GIUGLIANO  (Na) - Mercoledì 19 ottobre salperà dal porto di Salerno la prima nave diretta in Portogallo destinata al trasporto delle  20mila tonnellate di ecoballe depositate nella discarica di Giugliano. A poco più di cinque mesi dall'avvio delle procedure di smaltimento all'estero le operazioni entrano finalmente nel vivo con il trasferimento dei primi carichi significativi di spazzatura impacchettata. Ad aggiudicarsi l'appalto nei lotti in questione è stata la Vibeco, società a capo di un consorzio composto da quattro aziende, alla quale toccherà occuparsi dello smaltimento delle 200mila tonnellate di cubi di rifiuti stanziati tra Giugliano e Villa Literno.
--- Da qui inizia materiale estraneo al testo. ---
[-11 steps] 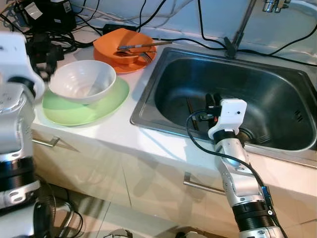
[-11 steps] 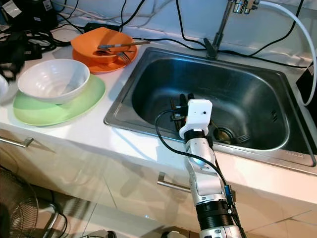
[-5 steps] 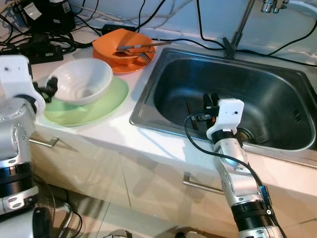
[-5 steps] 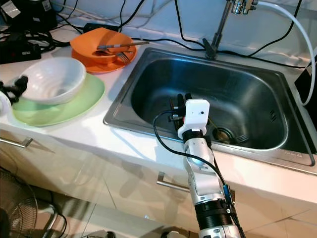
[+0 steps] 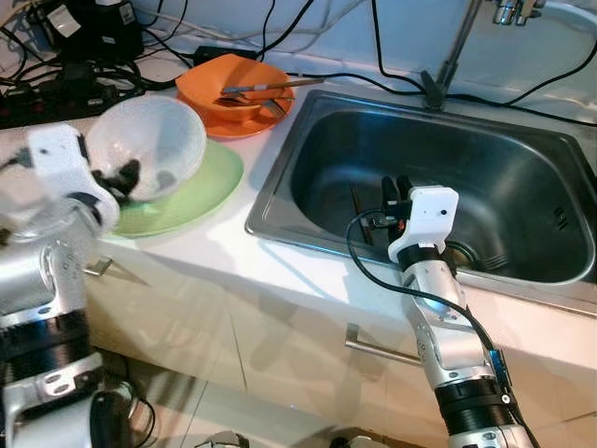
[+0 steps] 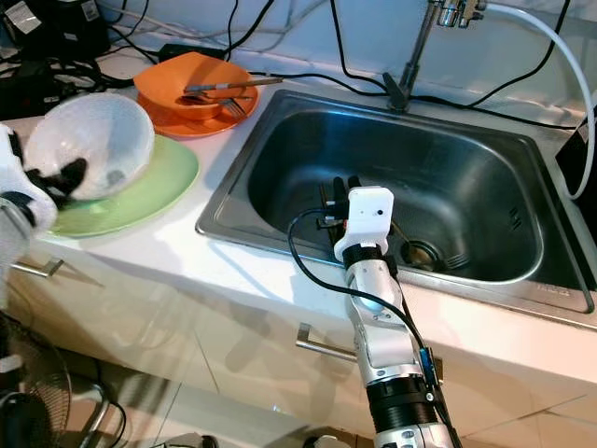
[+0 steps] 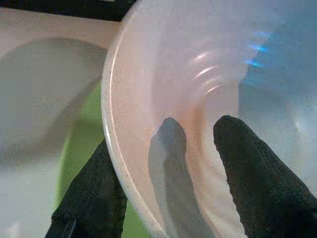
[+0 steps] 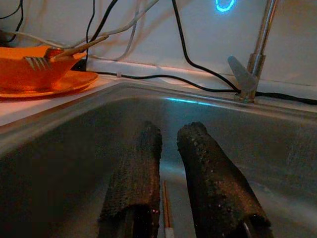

Al momento è stato appaltato il trasporto di circa 477mila tonnellate di rifiuti, tutte dislocate tra il lotto 2 di località Masseria del Re, il lotto 4 riferito alla località Masseria del Pozzo e al depuratore di Marcianise, il lotto 5 di Villa Literno, il lotto 6 di località Lo Spesso e il lotto 8 dell'area Asi e area Stir di Avellino e di Eboli. Le procedure di appalto per lo smaltimento fuori regione del pattume imballato negli altri tre lotti, situati anch'essi nei maxi siti di stoccaggio di Taverna del Re e Villa Literno, sono andate invece deserte, probabilmente perchè la qualità dei rifiuti stoccati in questi siti non ha convinto convinto le imprese partecipanti.

Oltre al Portogallo, gli altri due Paesi che dovrebbero accogliere le ecoballe campane sono la Bulgaria, il cui governo ha chiesto però ulteriori chiarimenti in merito alla composizione dei rifiuti, e la Spagna. Esce invece definitivamente di scena la Romania, che pure in un primo momento si era fatta avanti per lo smaltimento nei propri siti di stoccaggio: dopo un lungo tira e molla, infatti, il governo rumeno ha fatto sapere di non aver voler concedere le necessarie autorizzazioni.